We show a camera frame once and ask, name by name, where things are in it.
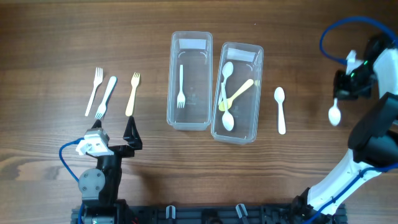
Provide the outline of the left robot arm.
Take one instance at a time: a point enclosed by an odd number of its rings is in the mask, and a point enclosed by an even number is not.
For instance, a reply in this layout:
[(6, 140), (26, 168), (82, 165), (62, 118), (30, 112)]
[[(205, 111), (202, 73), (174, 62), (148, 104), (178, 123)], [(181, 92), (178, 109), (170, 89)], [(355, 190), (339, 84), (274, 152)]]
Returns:
[(78, 187), (82, 193), (83, 209), (78, 216), (80, 223), (138, 223), (139, 220), (124, 199), (118, 198), (121, 182), (122, 159), (134, 157), (142, 149), (142, 140), (133, 116), (130, 116), (123, 145), (110, 146), (109, 136), (96, 120), (78, 143), (79, 155), (97, 159), (96, 167), (82, 173)]

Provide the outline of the yellow-green plastic spoon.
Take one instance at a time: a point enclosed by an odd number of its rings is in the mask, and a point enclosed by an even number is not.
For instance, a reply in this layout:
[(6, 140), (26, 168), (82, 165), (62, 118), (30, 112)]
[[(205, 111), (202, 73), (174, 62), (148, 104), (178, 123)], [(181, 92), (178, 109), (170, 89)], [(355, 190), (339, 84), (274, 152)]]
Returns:
[[(252, 85), (254, 84), (254, 80), (253, 79), (248, 79), (246, 80), (246, 82), (244, 84), (241, 85), (241, 87), (231, 96), (229, 97), (226, 101), (227, 101), (227, 105), (228, 105), (228, 109), (230, 109), (232, 107), (233, 101), (242, 93), (244, 93), (247, 89), (249, 89)], [(216, 109), (219, 111), (225, 111), (225, 107), (224, 107), (224, 103), (223, 103), (223, 94), (222, 94), (222, 87), (223, 84), (221, 84), (221, 88), (220, 88), (220, 97), (221, 97), (221, 101), (219, 104), (217, 104)]]

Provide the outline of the white spoon thin handle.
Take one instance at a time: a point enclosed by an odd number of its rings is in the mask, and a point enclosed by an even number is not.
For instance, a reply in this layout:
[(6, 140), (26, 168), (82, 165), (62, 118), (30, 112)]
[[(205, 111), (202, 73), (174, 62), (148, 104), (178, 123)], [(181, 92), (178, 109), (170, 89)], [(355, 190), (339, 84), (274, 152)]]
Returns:
[(231, 131), (234, 127), (234, 118), (232, 114), (228, 111), (228, 100), (226, 97), (225, 83), (221, 84), (221, 94), (223, 97), (224, 114), (222, 116), (223, 126), (227, 131)]

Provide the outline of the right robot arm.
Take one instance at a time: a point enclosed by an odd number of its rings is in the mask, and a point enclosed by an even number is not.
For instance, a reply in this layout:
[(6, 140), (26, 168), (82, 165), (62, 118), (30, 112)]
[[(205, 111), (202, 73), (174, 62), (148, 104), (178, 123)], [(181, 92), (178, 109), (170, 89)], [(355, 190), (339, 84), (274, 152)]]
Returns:
[(346, 70), (338, 70), (333, 84), (335, 101), (369, 98), (374, 85), (379, 100), (353, 128), (348, 151), (318, 184), (294, 198), (290, 216), (307, 223), (326, 221), (360, 186), (397, 168), (397, 39), (387, 32), (372, 36), (362, 60), (351, 51)]

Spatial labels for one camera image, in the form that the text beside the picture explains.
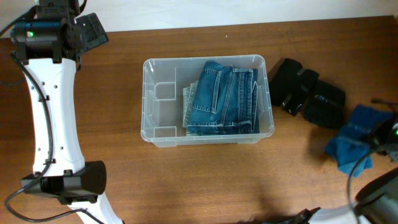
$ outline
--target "blue cloth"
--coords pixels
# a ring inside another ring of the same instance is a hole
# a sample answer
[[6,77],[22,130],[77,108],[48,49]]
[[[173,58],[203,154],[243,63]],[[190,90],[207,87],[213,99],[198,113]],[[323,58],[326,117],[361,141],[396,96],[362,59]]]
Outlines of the blue cloth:
[[[325,152],[337,160],[338,169],[350,174],[355,164],[370,150],[369,145],[360,141],[377,125],[391,118],[391,112],[378,111],[358,105],[348,123],[344,125],[337,137],[333,138],[325,148]],[[359,165],[355,177],[359,177],[364,169],[372,168],[372,159],[367,158]]]
[[257,69],[206,62],[187,131],[200,135],[259,133],[257,77]]

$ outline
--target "black folded clothing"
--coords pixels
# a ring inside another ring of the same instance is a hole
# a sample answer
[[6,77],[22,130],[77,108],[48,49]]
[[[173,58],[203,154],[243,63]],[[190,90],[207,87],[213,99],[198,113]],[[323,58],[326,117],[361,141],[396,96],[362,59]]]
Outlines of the black folded clothing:
[[323,128],[341,128],[344,123],[342,107],[345,104],[345,92],[318,80],[313,94],[305,108],[304,118]]
[[296,116],[312,92],[318,77],[317,72],[304,70],[300,62],[285,59],[269,84],[271,103]]

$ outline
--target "blue folded garment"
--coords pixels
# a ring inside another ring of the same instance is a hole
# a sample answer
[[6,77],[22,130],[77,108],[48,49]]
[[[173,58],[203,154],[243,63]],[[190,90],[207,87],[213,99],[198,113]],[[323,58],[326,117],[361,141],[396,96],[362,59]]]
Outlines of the blue folded garment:
[[[325,148],[325,152],[336,159],[338,169],[345,174],[351,173],[355,163],[370,150],[369,145],[360,139],[369,134],[377,125],[392,117],[391,112],[378,111],[367,106],[358,105],[351,115],[348,124],[344,125],[337,137]],[[359,177],[364,169],[372,168],[372,159],[367,158],[354,173]]]

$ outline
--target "plastic bin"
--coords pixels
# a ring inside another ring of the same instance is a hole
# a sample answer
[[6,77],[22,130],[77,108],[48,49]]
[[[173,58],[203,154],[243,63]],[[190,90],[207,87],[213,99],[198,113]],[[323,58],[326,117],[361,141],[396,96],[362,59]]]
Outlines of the plastic bin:
[[[257,68],[259,134],[187,136],[182,127],[183,89],[199,80],[208,60],[222,65]],[[194,144],[253,144],[275,131],[269,97],[266,62],[260,55],[149,59],[144,63],[141,136],[157,147]]]

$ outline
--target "brown wood surface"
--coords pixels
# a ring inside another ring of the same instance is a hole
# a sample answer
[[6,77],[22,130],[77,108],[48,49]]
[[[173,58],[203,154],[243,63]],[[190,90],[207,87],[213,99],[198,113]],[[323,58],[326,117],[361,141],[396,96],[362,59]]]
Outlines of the brown wood surface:
[[[284,57],[346,91],[346,112],[371,98],[398,101],[398,26],[393,17],[283,22],[109,33],[83,56],[75,79],[78,137],[86,161],[102,160],[106,193],[126,223],[234,223],[347,203],[347,176],[323,148],[336,134],[273,107],[276,131],[254,145],[157,148],[140,135],[142,64],[148,58],[262,55],[268,71]],[[0,80],[21,77],[0,41]],[[22,223],[4,199],[32,172],[34,130],[26,84],[0,85],[0,219]],[[396,164],[373,156],[356,193]],[[22,195],[12,205],[29,217],[68,210],[57,200]],[[77,215],[53,223],[81,223]]]

- **About this task**
Quote the preceding listing precisely and completely, omitting its images.

- **Answer box**
We show a camera frame once and ask, name by name, where things are in it.
Provide the outline of the left robot arm.
Take one instance at a time: a point enclosed by an odd number of its rings is in the mask, and a point enclosed by an even number is not.
For instance, a reply in this layout:
[(6, 140), (26, 168), (82, 165), (62, 118), (30, 112)]
[[(205, 111), (202, 73), (174, 62), (148, 104), (178, 123)], [(181, 92), (178, 109), (170, 89)], [(355, 190), (339, 84), (274, 152)]]
Returns:
[(78, 187), (82, 193), (83, 209), (78, 216), (80, 223), (138, 223), (139, 220), (124, 199), (118, 198), (121, 182), (122, 159), (134, 157), (142, 149), (142, 140), (133, 116), (130, 116), (123, 145), (110, 146), (109, 136), (96, 120), (78, 143), (79, 155), (97, 159), (96, 167), (82, 173)]

Provide the outline of the yellow-green plastic spoon.
Take one instance at a time: a point enclosed by an odd number of its rings is in the mask, and a point enclosed by an even number is not.
For instance, a reply in this layout:
[(6, 140), (26, 168), (82, 165), (62, 118), (30, 112)]
[[(205, 111), (202, 73), (174, 62), (148, 104), (178, 123)], [(181, 92), (178, 109), (170, 89)], [(355, 190), (339, 84), (274, 152)]]
Returns:
[[(252, 85), (254, 84), (254, 80), (253, 79), (248, 79), (246, 80), (246, 82), (244, 84), (241, 85), (241, 87), (231, 96), (229, 97), (226, 101), (227, 101), (227, 105), (228, 105), (228, 109), (230, 109), (232, 107), (233, 101), (242, 93), (244, 93), (247, 89), (249, 89)], [(216, 109), (219, 111), (225, 111), (225, 107), (224, 107), (224, 103), (223, 103), (223, 94), (222, 94), (222, 87), (223, 84), (221, 84), (221, 88), (220, 88), (220, 97), (221, 97), (221, 101), (219, 104), (217, 104)]]

Provide the outline of the white spoon thin handle.
Take one instance at a time: a point enclosed by an odd number of its rings is in the mask, and a point enclosed by an even number is not.
For instance, a reply in this layout:
[(6, 140), (26, 168), (82, 165), (62, 118), (30, 112)]
[[(205, 111), (202, 73), (174, 62), (148, 104), (178, 123)], [(181, 92), (178, 109), (170, 89)], [(355, 190), (339, 84), (274, 152)]]
Returns:
[(231, 131), (234, 127), (234, 118), (232, 114), (228, 111), (228, 100), (226, 97), (225, 83), (221, 84), (221, 94), (223, 97), (224, 114), (222, 116), (223, 126), (227, 131)]

Provide the outline of the right robot arm.
Take one instance at a time: a point enclosed by an odd number of its rings is in the mask, and a point enclosed by an even number is not.
For instance, a reply in this layout:
[(6, 140), (26, 168), (82, 165), (62, 118), (30, 112)]
[[(205, 111), (202, 73), (174, 62), (148, 104), (178, 123)], [(181, 92), (178, 109), (170, 89)], [(355, 190), (339, 84), (274, 152)]]
Returns:
[(346, 70), (338, 70), (333, 84), (335, 101), (369, 98), (374, 85), (379, 100), (353, 128), (348, 151), (318, 184), (294, 198), (290, 216), (307, 223), (326, 221), (360, 186), (397, 168), (397, 39), (387, 32), (372, 36), (362, 60), (351, 51)]

Spatial labels for one camera image, in the form that the text beside the picture explains.
$ outline
--target "blue cloth"
--coords pixels
# a ring inside another ring of the same instance is a hole
# a sample answer
[[6,77],[22,130],[77,108],[48,49]]
[[[173,58],[203,154],[243,63]],[[190,90],[207,87],[213,99],[198,113]],[[323,58],[326,117],[361,141],[396,96],[362,59]]]
Outlines of the blue cloth:
[[[325,152],[337,160],[338,169],[350,174],[355,164],[370,150],[369,145],[360,141],[377,125],[391,118],[391,112],[378,111],[358,105],[348,123],[344,125],[337,137],[333,138],[325,148]],[[359,165],[355,177],[359,177],[364,169],[372,168],[372,159],[367,158]]]
[[257,69],[206,62],[187,131],[200,135],[259,133],[257,77]]

$ outline
--target "black folded clothing"
--coords pixels
# a ring inside another ring of the same instance is a hole
# a sample answer
[[6,77],[22,130],[77,108],[48,49]]
[[[173,58],[203,154],[243,63]],[[190,90],[207,87],[213,99],[198,113]],[[323,58],[326,117],[361,141],[396,96],[362,59]]]
Outlines of the black folded clothing:
[[323,128],[341,128],[344,123],[342,107],[345,104],[345,92],[318,80],[313,94],[305,108],[304,118]]
[[296,116],[312,92],[318,77],[317,72],[304,70],[300,62],[285,59],[269,84],[271,103]]

$ outline
--target "blue folded garment"
--coords pixels
# a ring inside another ring of the same instance is a hole
# a sample answer
[[6,77],[22,130],[77,108],[48,49]]
[[[173,58],[203,154],[243,63]],[[190,90],[207,87],[213,99],[198,113]],[[323,58],[326,117],[361,141],[396,96],[362,59]]]
Outlines of the blue folded garment:
[[[325,148],[325,152],[336,159],[338,169],[345,174],[351,173],[355,163],[370,150],[369,145],[360,139],[369,134],[377,125],[392,117],[391,112],[378,111],[367,106],[358,105],[351,115],[348,124],[344,125],[337,137]],[[359,177],[364,169],[372,168],[372,159],[367,158],[354,173]]]

$ outline
--target "plastic bin"
--coords pixels
# a ring inside another ring of the same instance is a hole
# a sample answer
[[6,77],[22,130],[77,108],[48,49]]
[[[173,58],[203,154],[243,63]],[[190,90],[207,87],[213,99],[198,113]],[[323,58],[326,117],[361,141],[396,96],[362,59]]]
Outlines of the plastic bin:
[[[257,68],[259,134],[187,136],[182,127],[183,89],[199,80],[208,60],[222,65]],[[194,144],[253,144],[275,131],[269,97],[266,62],[260,55],[149,59],[144,63],[141,136],[157,147]]]

$ outline
--target "brown wood surface"
--coords pixels
# a ring inside another ring of the same instance is a hole
# a sample answer
[[6,77],[22,130],[77,108],[48,49]]
[[[173,58],[203,154],[243,63]],[[190,90],[207,87],[213,99],[198,113]],[[323,58],[326,117],[361,141],[396,96],[362,59]]]
Outlines of the brown wood surface:
[[[284,57],[346,91],[346,112],[371,98],[398,101],[398,26],[393,17],[283,22],[109,33],[83,56],[75,79],[78,137],[86,161],[102,160],[106,193],[126,223],[234,223],[347,203],[347,176],[323,148],[336,134],[273,107],[276,131],[254,145],[157,148],[140,135],[142,64],[148,58],[262,55],[268,71]],[[0,80],[21,77],[0,41]],[[22,223],[4,199],[32,172],[34,130],[26,84],[0,85],[0,219]],[[396,164],[373,156],[356,193]],[[22,195],[12,205],[29,217],[68,210],[57,200]],[[77,215],[53,223],[81,223]]]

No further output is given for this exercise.